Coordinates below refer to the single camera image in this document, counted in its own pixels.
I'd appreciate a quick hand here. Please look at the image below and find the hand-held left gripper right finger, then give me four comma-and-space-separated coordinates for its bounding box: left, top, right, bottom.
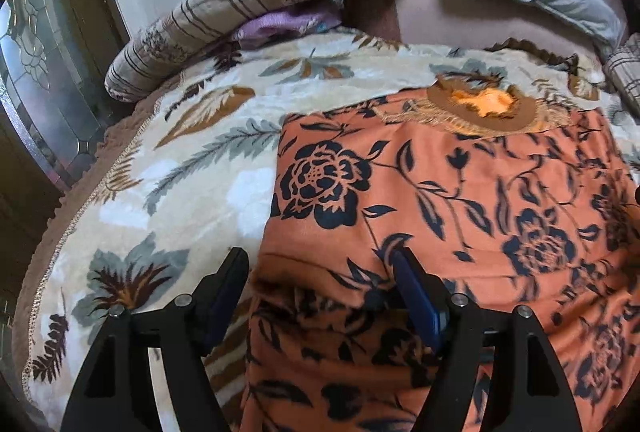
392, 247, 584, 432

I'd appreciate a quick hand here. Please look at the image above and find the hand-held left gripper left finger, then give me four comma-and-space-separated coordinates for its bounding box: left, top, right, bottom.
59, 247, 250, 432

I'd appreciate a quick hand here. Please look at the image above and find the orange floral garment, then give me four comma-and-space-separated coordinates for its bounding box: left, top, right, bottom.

--

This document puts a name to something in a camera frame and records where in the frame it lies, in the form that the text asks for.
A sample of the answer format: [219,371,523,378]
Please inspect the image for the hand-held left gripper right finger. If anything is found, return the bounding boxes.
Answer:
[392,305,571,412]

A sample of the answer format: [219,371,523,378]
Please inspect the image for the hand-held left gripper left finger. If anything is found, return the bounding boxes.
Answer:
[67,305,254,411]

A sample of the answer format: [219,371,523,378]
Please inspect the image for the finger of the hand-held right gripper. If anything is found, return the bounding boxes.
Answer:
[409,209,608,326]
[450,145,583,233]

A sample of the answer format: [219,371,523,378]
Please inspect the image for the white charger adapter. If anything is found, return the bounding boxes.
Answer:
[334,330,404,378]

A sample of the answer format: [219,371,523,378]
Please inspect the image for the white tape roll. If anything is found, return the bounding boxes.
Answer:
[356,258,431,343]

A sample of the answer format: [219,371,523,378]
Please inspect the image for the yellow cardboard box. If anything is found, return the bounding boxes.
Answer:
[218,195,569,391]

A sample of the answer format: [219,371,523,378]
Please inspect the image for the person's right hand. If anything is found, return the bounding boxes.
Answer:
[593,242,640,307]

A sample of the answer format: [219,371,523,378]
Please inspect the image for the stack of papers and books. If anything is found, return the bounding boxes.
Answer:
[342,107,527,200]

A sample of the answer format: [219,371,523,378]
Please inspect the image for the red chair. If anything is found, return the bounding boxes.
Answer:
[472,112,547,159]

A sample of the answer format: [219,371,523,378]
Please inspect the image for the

--

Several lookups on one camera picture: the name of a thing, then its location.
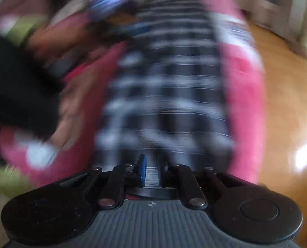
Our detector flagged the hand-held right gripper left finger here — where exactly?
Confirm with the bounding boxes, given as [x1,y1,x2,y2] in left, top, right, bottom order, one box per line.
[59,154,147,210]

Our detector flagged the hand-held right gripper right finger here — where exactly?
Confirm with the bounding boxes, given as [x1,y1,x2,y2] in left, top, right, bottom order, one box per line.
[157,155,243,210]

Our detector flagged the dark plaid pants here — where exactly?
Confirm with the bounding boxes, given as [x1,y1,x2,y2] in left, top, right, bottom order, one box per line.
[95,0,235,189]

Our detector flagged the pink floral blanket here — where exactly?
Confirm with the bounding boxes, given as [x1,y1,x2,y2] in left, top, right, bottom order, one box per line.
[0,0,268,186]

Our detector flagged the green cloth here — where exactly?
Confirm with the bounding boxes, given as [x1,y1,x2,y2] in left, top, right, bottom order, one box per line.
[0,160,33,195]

--

◆ Problem statement
A complete answer gives every line of the data that includes "exactly".

◆ Response to the exercise
Our detector flagged the hand-held right gripper left finger here — where exactly?
Our detector flagged the hand-held right gripper right finger here — where exactly?
Our detector flagged the dark plaid pants here — where exactly?
Our detector flagged the pink floral blanket here — where exactly?
Our detector flagged the green cloth here — where exactly?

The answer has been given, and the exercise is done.